In the replying affidavit, Peter Kimwara has deponed at Paragraph 5 that in exchange for Nyandarua/Muruai 96 and Nyandarua/Kirima 298, the Forest Department was to cede Leshau Forest and part of Aberdare Forest to the SFT. This was contained in the letter dated 3/11/1979. It is not clear from the material before the court whether SFT took possession of the two forests that it received in exchange of Muruai and Kirima. Because, if SFT took possession of that land then it means that the SFT recognized the fact that the exchange program of the forests was complete. Since it is not clear from these pleadings whether the exchange was complete, that is also an issue to be determined at the hearing. It is obvious that the applicant bought the land from SFT and was issued with a title on 26/10/99 about 20 years after the gazettement of the disputed area as forest. In his grounds, the applicant indicated that:-
“The defendant/respondent has through its staff, servants, employees, agents and in total disregard of Gabreil Githaiga’s statutorily recognized proprietary rights interfered with his quiet and exclusive possession of the suit land by entering, remaining, using and denying the said Gabriel Githaiga access to his land.”
This statement is contrary to the applicant’s averment at paragraph 10 of his affidavit that he has been in possession of the land till recently when the servants of the respondent started to interfere with the said land. A reading of the above quoted statement in my view, shows that the respondent is in possession of the land and I do agree with the respondent’s contention that if the applicant takes possession, he will cut down trees and it will lead to degradation and that will result in irreparable loss to the respondent which is charged with a statutory duty of conserving the forests for the benefit of the larger public. In the event the court finds in favour of the defendant/respondent then that damage will already having been done to the land but if the land is preserved at this stage then even if the applicant succeeds, he will still benefit from the land.
I do appreciate that the appellant is the registered owner of the land but having pointed out the issues that need determination at the end of this suit, I will find that the material before me, is not sufficient to find that the applicant has demonstrated that he has a prima facie case with a probability of success to be entitled to an interlocutory injunction. I do adopt the decision of Muchelule J, John Peter Kamau Rubangi v Kenya Forst Service, ELC 141/2010, where the facts were nearly the same. The court needs to take evidence and examine the relevant documents to establish whether the land is the applicant’s or not.

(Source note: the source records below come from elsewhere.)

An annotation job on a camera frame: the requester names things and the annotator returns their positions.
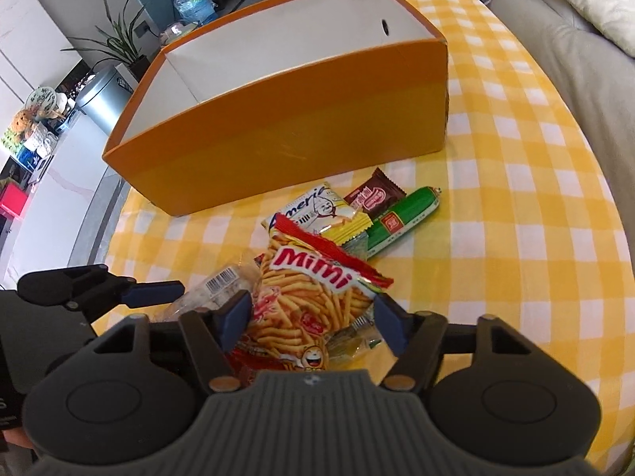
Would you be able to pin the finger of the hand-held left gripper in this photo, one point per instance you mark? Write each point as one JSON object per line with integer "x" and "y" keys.
{"x": 154, "y": 293}

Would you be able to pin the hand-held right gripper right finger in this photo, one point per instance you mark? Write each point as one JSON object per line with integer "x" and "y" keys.
{"x": 391, "y": 325}

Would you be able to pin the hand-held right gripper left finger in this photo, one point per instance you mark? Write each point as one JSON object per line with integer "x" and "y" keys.
{"x": 234, "y": 322}

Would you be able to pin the clear packet with barcode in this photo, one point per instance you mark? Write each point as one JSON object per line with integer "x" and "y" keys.
{"x": 223, "y": 282}

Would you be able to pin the red orange stick snack bag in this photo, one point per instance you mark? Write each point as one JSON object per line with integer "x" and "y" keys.
{"x": 302, "y": 297}

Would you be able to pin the yellow white cracker packet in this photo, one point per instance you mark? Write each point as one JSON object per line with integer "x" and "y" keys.
{"x": 317, "y": 208}

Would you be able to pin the orange cardboard box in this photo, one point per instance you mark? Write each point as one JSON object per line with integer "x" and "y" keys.
{"x": 297, "y": 148}

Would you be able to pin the small yellow green packet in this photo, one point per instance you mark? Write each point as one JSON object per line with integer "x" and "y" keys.
{"x": 354, "y": 339}

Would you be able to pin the green sausage stick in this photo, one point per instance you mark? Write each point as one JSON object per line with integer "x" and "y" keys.
{"x": 402, "y": 218}

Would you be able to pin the brown chocolate wafer packet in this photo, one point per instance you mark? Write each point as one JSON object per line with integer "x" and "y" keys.
{"x": 372, "y": 193}

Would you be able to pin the white low cabinet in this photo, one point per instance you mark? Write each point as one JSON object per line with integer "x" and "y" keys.
{"x": 64, "y": 193}

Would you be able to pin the red box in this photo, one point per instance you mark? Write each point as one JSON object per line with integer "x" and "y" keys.
{"x": 14, "y": 199}

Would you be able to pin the yellow checked tablecloth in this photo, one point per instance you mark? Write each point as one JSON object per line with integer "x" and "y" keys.
{"x": 521, "y": 208}

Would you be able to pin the grey metal trash can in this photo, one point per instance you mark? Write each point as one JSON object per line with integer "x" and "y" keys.
{"x": 101, "y": 101}

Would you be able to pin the brown stuffed toy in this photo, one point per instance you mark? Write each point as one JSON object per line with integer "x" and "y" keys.
{"x": 22, "y": 121}

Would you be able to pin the white green round fan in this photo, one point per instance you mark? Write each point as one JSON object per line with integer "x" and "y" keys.
{"x": 42, "y": 99}

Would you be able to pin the potted plant with long leaves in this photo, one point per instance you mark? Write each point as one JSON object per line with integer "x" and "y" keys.
{"x": 124, "y": 44}

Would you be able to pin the white round stool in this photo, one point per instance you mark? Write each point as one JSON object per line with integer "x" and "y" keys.
{"x": 176, "y": 30}

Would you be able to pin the beige sofa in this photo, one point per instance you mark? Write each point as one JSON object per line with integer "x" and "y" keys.
{"x": 570, "y": 84}

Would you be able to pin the cream cushion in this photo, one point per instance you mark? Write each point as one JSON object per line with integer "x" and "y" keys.
{"x": 585, "y": 0}

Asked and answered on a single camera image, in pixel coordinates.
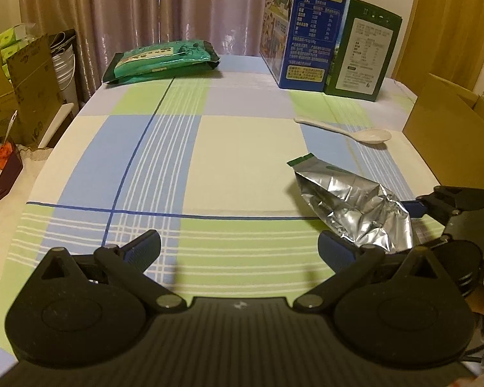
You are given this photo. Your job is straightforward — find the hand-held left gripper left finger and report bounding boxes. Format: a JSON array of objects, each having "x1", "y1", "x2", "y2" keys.
[{"x1": 35, "y1": 229, "x2": 186, "y2": 313}]

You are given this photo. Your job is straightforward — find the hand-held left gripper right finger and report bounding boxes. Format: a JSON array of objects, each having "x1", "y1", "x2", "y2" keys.
[{"x1": 293, "y1": 231, "x2": 445, "y2": 313}]

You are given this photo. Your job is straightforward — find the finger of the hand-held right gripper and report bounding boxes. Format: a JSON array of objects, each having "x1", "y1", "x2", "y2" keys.
[
  {"x1": 412, "y1": 235, "x2": 455, "y2": 251},
  {"x1": 403, "y1": 186, "x2": 484, "y2": 227}
]

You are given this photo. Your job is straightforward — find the silver foil bag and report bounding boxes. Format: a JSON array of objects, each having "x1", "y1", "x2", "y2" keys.
[{"x1": 287, "y1": 153, "x2": 414, "y2": 255}]

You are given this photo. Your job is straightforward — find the large cardboard box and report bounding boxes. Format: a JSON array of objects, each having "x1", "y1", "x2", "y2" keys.
[{"x1": 402, "y1": 73, "x2": 484, "y2": 195}]

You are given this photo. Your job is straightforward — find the desktop with checked tablecloth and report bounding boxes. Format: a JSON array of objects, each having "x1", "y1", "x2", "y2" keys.
[{"x1": 0, "y1": 54, "x2": 462, "y2": 373}]

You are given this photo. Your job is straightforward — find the white plastic spoon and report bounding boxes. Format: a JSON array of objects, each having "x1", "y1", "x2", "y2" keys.
[{"x1": 294, "y1": 116, "x2": 392, "y2": 144}]

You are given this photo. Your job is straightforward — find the white board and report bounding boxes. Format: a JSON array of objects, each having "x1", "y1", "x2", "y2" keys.
[{"x1": 38, "y1": 102, "x2": 76, "y2": 151}]

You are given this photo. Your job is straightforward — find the dark red box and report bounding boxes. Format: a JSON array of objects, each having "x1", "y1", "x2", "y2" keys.
[{"x1": 0, "y1": 151, "x2": 25, "y2": 213}]

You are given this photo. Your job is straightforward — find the green carton box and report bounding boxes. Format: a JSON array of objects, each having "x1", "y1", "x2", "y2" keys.
[{"x1": 323, "y1": 0, "x2": 403, "y2": 103}]

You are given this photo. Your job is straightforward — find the orange small item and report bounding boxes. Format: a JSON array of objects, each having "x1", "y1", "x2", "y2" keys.
[{"x1": 0, "y1": 139, "x2": 15, "y2": 169}]

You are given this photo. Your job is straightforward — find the green tea packet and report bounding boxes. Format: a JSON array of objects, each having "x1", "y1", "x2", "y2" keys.
[
  {"x1": 114, "y1": 40, "x2": 218, "y2": 77},
  {"x1": 103, "y1": 61, "x2": 221, "y2": 85}
]

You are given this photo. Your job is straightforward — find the tall brown cardboard box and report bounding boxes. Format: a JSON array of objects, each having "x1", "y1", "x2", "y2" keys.
[{"x1": 5, "y1": 34, "x2": 64, "y2": 148}]

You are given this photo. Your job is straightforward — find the white bucket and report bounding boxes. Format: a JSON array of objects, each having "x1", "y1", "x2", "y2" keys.
[{"x1": 48, "y1": 30, "x2": 82, "y2": 108}]

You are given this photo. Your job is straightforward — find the yellow curtain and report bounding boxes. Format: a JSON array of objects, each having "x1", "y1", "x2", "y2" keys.
[{"x1": 390, "y1": 0, "x2": 484, "y2": 94}]

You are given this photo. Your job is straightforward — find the blue milk carton box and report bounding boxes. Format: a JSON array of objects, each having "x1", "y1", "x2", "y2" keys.
[{"x1": 259, "y1": 0, "x2": 362, "y2": 89}]

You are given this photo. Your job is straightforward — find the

Besides, the applicant purchased the suit land from the SFT and the costs of the suit land is known and can easily be ascertained for reimbursement but that claim would be from SFT.
As to the balance of convenience, it tilts in favour of the respondent so that since the respondent is in possession, it should continue to occupy it till the matter is heard and determined. The result is that the application is dismissed with costs being in the cause.